[YOUR ASSIGNMENT]
Would you give the listing again exactly, without its images?
Start of STORED DATA
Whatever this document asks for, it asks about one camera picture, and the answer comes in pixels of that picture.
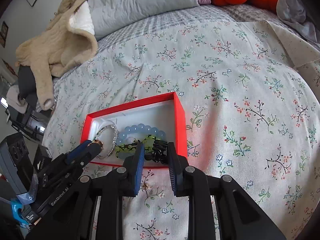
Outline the black hair claw clip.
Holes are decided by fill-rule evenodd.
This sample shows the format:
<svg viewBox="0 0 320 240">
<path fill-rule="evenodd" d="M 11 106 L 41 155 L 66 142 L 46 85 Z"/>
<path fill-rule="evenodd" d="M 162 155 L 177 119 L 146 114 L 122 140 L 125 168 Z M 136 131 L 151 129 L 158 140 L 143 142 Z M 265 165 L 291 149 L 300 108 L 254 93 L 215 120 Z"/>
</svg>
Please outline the black hair claw clip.
<svg viewBox="0 0 320 240">
<path fill-rule="evenodd" d="M 145 151 L 144 159 L 146 161 L 153 161 L 155 163 L 161 163 L 163 165 L 168 164 L 168 157 L 165 154 L 168 148 L 168 143 L 164 140 L 154 140 L 152 149 Z"/>
</svg>

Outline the black device with label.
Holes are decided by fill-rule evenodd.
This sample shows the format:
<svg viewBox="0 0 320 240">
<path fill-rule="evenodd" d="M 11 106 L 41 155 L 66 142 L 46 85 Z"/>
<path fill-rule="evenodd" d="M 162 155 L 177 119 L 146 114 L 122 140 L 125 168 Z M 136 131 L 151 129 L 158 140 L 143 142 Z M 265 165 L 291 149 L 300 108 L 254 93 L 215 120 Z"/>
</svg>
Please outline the black device with label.
<svg viewBox="0 0 320 240">
<path fill-rule="evenodd" d="M 17 195 L 30 189 L 34 167 L 22 133 L 17 132 L 1 141 L 1 169 Z"/>
</svg>

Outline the small gold star earring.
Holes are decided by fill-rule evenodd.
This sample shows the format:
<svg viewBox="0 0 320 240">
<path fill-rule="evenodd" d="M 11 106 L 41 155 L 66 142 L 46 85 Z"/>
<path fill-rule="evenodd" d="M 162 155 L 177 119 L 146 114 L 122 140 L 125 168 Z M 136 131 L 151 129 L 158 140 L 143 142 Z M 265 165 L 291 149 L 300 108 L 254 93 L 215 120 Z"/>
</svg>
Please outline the small gold star earring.
<svg viewBox="0 0 320 240">
<path fill-rule="evenodd" d="M 148 183 L 142 183 L 140 186 L 140 189 L 144 191 L 149 191 L 151 188 L 152 186 L 150 186 Z"/>
</svg>

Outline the red Ace box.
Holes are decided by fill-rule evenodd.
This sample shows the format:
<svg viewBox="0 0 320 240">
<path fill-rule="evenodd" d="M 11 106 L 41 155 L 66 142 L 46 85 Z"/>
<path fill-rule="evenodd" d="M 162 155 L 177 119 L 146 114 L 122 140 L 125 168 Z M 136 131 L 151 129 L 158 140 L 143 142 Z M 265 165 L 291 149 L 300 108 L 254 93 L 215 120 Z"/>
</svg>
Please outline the red Ace box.
<svg viewBox="0 0 320 240">
<path fill-rule="evenodd" d="M 176 153 L 187 157 L 185 112 L 177 93 L 158 94 L 148 98 L 106 108 L 85 119 L 80 142 L 93 140 L 107 125 L 119 132 L 117 144 L 129 144 L 133 139 L 143 140 L 149 134 L 173 142 Z"/>
</svg>

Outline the beige fleece jacket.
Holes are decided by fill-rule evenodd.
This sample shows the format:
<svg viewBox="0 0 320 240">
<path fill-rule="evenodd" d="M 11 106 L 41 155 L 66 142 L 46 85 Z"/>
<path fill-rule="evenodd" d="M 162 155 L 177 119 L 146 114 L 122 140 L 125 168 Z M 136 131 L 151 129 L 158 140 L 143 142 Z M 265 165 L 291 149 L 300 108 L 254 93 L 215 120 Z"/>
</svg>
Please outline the beige fleece jacket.
<svg viewBox="0 0 320 240">
<path fill-rule="evenodd" d="M 94 57 L 98 43 L 89 31 L 75 28 L 69 20 L 86 0 L 62 0 L 47 29 L 16 49 L 17 62 L 33 72 L 37 98 L 46 111 L 54 104 L 52 77 L 61 77 Z"/>
</svg>

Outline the floral bed quilt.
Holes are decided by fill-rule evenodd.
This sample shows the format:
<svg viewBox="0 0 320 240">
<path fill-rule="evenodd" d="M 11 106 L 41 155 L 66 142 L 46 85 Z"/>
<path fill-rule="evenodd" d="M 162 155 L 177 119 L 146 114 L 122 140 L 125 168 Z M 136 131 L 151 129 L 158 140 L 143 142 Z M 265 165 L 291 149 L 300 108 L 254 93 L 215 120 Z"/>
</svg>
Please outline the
End of STORED DATA
[OUTPUT BELOW]
Whatever this document asks for, it asks about one camera picture, and the answer comes in pixels of that picture.
Outline the black hair claw clip.
Holes are decided by fill-rule evenodd.
This sample shows the format:
<svg viewBox="0 0 320 240">
<path fill-rule="evenodd" d="M 11 106 L 41 155 L 66 142 L 46 85 Z"/>
<path fill-rule="evenodd" d="M 162 155 L 177 119 L 146 114 L 122 140 L 125 168 Z M 136 131 L 151 129 L 158 140 L 143 142 Z M 265 165 L 291 149 L 300 108 L 254 93 L 215 120 Z"/>
</svg>
Please outline the black hair claw clip.
<svg viewBox="0 0 320 240">
<path fill-rule="evenodd" d="M 145 151 L 144 159 L 146 161 L 153 161 L 155 163 L 161 163 L 163 165 L 168 164 L 168 157 L 165 154 L 168 148 L 168 143 L 164 140 L 154 140 L 152 149 Z"/>
</svg>

Outline the black device with label.
Holes are decided by fill-rule evenodd.
This sample shows the format:
<svg viewBox="0 0 320 240">
<path fill-rule="evenodd" d="M 11 106 L 41 155 L 66 142 L 46 85 Z"/>
<path fill-rule="evenodd" d="M 162 155 L 177 119 L 146 114 L 122 140 L 125 168 Z M 136 131 L 151 129 L 158 140 L 143 142 Z M 265 165 L 291 149 L 300 108 L 254 93 L 215 120 Z"/>
</svg>
Please outline the black device with label.
<svg viewBox="0 0 320 240">
<path fill-rule="evenodd" d="M 17 195 L 30 189 L 34 167 L 22 133 L 17 132 L 1 141 L 1 169 Z"/>
</svg>

Outline the small gold star earring.
Holes are decided by fill-rule evenodd.
This sample shows the format:
<svg viewBox="0 0 320 240">
<path fill-rule="evenodd" d="M 11 106 L 41 155 L 66 142 L 46 85 Z"/>
<path fill-rule="evenodd" d="M 162 155 L 177 119 L 146 114 L 122 140 L 125 168 Z M 136 131 L 151 129 L 158 140 L 143 142 Z M 265 165 L 291 149 L 300 108 L 254 93 L 215 120 Z"/>
</svg>
Please outline the small gold star earring.
<svg viewBox="0 0 320 240">
<path fill-rule="evenodd" d="M 148 183 L 142 183 L 140 186 L 140 189 L 144 191 L 149 191 L 151 188 L 152 186 L 150 186 Z"/>
</svg>

Outline the red Ace box.
Holes are decided by fill-rule evenodd.
This sample shows the format:
<svg viewBox="0 0 320 240">
<path fill-rule="evenodd" d="M 11 106 L 41 155 L 66 142 L 46 85 Z"/>
<path fill-rule="evenodd" d="M 162 155 L 177 119 L 146 114 L 122 140 L 125 168 Z M 136 131 L 151 129 L 158 140 L 143 142 Z M 265 165 L 291 149 L 300 108 L 254 93 L 215 120 Z"/>
</svg>
Please outline the red Ace box.
<svg viewBox="0 0 320 240">
<path fill-rule="evenodd" d="M 176 153 L 187 157 L 185 112 L 177 93 L 158 94 L 148 98 L 106 108 L 85 119 L 80 142 L 93 140 L 107 125 L 119 132 L 117 144 L 129 144 L 133 139 L 143 140 L 149 134 L 173 142 Z"/>
</svg>

Outline the beige fleece jacket.
Holes are decided by fill-rule evenodd.
This sample shows the format:
<svg viewBox="0 0 320 240">
<path fill-rule="evenodd" d="M 11 106 L 41 155 L 66 142 L 46 85 Z"/>
<path fill-rule="evenodd" d="M 162 155 L 177 119 L 146 114 L 122 140 L 125 168 Z M 136 131 L 151 129 L 158 140 L 143 142 Z M 265 165 L 291 149 L 300 108 L 254 93 L 215 120 Z"/>
</svg>
Please outline the beige fleece jacket.
<svg viewBox="0 0 320 240">
<path fill-rule="evenodd" d="M 94 57 L 98 43 L 89 31 L 75 28 L 69 20 L 86 0 L 62 0 L 47 29 L 16 49 L 17 62 L 33 72 L 37 98 L 46 111 L 54 104 L 52 77 L 61 77 Z"/>
</svg>

Outline the floral bed quilt.
Holes are decided by fill-rule evenodd.
This sample shows the format:
<svg viewBox="0 0 320 240">
<path fill-rule="evenodd" d="M 11 106 L 41 155 L 66 142 L 46 85 Z"/>
<path fill-rule="evenodd" d="M 162 155 L 177 119 L 146 114 L 122 140 L 125 168 Z M 136 131 L 151 129 L 158 140 L 143 142 Z M 265 165 L 291 149 L 300 108 L 254 93 L 215 120 Z"/>
</svg>
Please outline the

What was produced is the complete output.